### Instructions for the task
Search the listing below for the line containing "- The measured". From there through the line containing "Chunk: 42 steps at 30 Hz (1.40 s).", transcribe every line exactly, both ends included.

◆ ◆ ◆ ◆ ◆

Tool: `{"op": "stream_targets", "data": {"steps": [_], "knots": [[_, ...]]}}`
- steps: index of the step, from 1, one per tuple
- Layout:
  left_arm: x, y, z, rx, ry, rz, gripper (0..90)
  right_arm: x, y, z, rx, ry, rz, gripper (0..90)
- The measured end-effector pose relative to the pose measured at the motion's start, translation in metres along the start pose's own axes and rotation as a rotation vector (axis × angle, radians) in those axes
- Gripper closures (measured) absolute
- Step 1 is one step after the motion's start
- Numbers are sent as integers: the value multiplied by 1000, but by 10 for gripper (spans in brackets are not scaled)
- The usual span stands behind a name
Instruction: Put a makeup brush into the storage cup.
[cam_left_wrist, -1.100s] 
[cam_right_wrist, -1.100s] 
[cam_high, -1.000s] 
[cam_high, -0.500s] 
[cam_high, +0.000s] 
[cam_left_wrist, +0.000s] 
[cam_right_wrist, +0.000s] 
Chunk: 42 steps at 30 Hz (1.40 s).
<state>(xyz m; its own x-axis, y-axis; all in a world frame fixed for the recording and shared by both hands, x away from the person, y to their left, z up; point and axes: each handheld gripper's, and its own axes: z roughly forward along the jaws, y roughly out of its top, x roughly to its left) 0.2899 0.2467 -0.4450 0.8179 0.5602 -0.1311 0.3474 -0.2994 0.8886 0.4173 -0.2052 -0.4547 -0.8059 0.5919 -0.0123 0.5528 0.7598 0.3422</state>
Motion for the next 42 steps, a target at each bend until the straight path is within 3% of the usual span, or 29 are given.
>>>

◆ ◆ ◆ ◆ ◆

### Problem solution
- The measured end-effector pose relative to the pose measured at the motion's start, translation in metres along the start pose's own axes and rotation as a rotation vector (axis × angle, radians) in those axes
- Gripper closures (measured) absolute
- Step 1 is one step after the motion's start
- Numbers are sent as integers: the value multiplied by 1000, but by 10 for gripper (spans in brackets are not scaled)
- The usual span stands behind a name
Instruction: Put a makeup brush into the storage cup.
[cam_left_wrist, -1.100s] 
[cam_right_wrist, -1.100s] 
[cam_high, -1.000s] 
[cam_high, -0.500s] 
[cam_high, +0.000s] 
[cam_left_wrist, +0.000s] 
[cam_right_wrist, +0.000s] 
Chunk: 42 steps at 30 Hz (1.40 s).

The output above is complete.